-- To do --
List the lines of this listing that hold the word "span".
++++ Input data ++++
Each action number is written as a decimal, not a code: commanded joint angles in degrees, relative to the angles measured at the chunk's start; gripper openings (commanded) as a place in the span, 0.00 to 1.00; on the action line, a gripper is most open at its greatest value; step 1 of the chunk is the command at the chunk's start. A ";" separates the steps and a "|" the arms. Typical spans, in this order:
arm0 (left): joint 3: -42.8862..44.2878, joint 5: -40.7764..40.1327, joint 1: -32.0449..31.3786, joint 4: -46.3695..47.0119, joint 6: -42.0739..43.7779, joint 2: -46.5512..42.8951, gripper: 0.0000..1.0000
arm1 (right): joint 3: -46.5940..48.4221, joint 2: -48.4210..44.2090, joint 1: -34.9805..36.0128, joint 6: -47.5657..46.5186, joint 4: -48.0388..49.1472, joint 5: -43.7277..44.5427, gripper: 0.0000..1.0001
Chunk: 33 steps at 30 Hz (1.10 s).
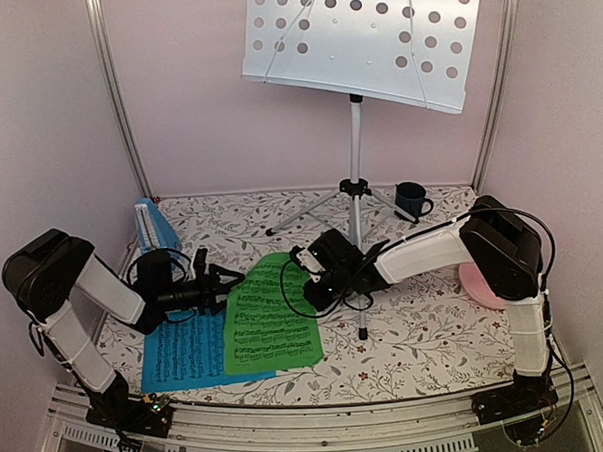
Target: Set up the instrument practice props
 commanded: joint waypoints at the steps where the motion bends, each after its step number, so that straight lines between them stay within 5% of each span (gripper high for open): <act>1: -3.46 -0.98 -1.74 -2.13 -3.38 -1.57 0.73 | -0.62 1.82 0.13 0.42 -0.95 -1.12 0.12; 7: -6.01 -6.61 -4.23 -7.97 -1.61 -7.75 0.76 | -0.68 1.74 0.05 0.63 -0.79 -1.40 0.12; 11: -3.64 -10.03 -5.08 -9.57 2.69 -9.90 0.70 | -1.34 0.93 0.11 0.63 -0.01 -2.30 0.12; 20: 6.71 -13.87 -5.23 -16.73 9.73 -0.73 0.32 | -5.98 -6.88 -2.13 1.39 4.99 -10.56 0.18; 24: 8.23 -15.03 -5.64 -21.22 13.73 -1.46 0.01 | -11.78 -13.51 -4.63 4.08 11.53 -17.15 0.29; 28: 10.39 -17.38 -7.10 -28.39 23.35 -6.66 0.00 | -17.33 -20.48 -6.23 5.55 17.92 -21.81 0.41; 33: 11.48 -18.60 -10.73 -32.85 37.88 -18.70 0.00 | -25.41 -29.44 -8.37 8.32 27.95 -27.01 0.71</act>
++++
-- Written solution --
Each action number is written as a decimal, not a code: commanded joint angles in degrees, relative to the angles measured at the chunk's start; gripper openings (commanded) as a place in the span, 0.00 to 1.00; on the action line, a gripper is most open at its greatest value; step 1 of the chunk is the command at the chunk's start. A ";" separates the steps and a "|" the arms. Typical spans, in this order:
 commanded: joint waypoints at the steps where the motion bends, each after its step number, so that straight lines between them stay within 5% of each span (gripper high for open): <act>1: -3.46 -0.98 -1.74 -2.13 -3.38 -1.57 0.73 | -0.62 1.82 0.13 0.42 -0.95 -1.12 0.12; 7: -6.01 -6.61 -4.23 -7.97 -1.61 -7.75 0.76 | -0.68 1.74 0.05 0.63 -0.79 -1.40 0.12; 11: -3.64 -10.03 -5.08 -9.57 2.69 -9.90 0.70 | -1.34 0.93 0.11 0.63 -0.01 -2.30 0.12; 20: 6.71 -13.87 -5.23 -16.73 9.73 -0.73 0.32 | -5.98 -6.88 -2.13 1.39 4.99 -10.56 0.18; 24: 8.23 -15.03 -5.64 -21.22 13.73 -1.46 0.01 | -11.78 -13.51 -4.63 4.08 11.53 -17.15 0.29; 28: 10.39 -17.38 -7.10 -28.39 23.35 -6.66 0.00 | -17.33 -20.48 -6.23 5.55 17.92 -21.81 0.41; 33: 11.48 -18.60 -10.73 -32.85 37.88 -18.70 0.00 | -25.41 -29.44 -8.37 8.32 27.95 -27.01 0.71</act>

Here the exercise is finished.